» INSTRUCTIONS FOR THE TASK
Among the lines below, copy each one in which "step" appears.
═════ DATASET CONTENT ═════
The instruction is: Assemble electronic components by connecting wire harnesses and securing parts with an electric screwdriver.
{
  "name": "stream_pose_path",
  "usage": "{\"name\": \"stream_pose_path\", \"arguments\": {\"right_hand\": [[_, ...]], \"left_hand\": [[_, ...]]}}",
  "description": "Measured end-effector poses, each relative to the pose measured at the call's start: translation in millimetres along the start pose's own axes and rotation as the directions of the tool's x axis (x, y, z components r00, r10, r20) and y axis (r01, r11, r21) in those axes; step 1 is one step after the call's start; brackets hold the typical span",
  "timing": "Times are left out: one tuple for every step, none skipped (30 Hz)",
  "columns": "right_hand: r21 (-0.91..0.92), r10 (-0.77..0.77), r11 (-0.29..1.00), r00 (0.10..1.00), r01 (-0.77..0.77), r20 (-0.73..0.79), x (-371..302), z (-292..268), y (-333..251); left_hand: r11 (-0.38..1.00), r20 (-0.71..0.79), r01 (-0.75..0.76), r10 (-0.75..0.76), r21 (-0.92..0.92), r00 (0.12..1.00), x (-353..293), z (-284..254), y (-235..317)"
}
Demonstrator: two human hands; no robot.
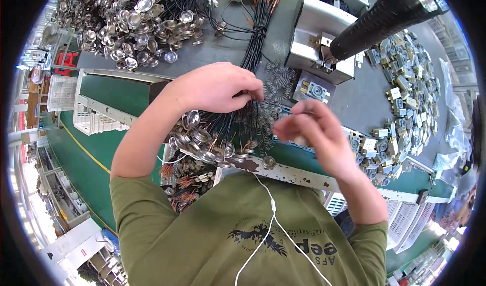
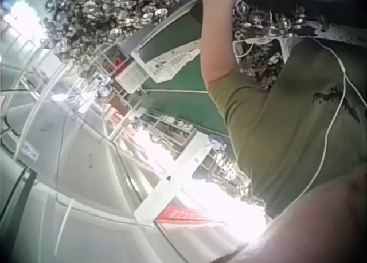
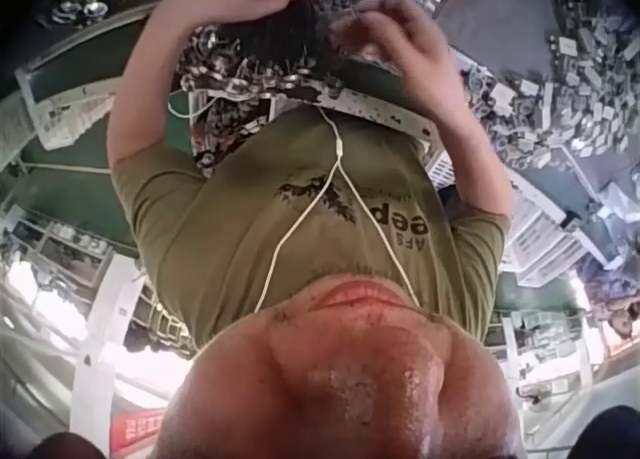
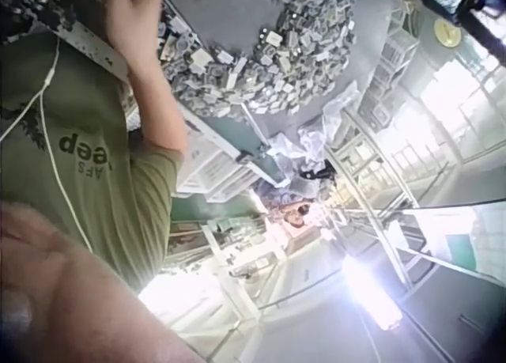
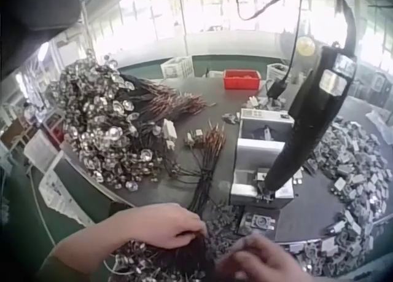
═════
» SOLUTION TO THIS PROBLEM
  "description": "Measured end-effector poses, each relative to the pose measured at the call's start: translation in millimetres along the start pose's own axes and rotation as the directions of the tool's x axis (x, y, z components r00, r10, r20) and y axis (r01, r11, r21) in those axes; step 1 is one step after the call's start; brackets hold the typical span",
  "timing": "Times are left out: one tuple for every step, none skipped (30 Hz)",

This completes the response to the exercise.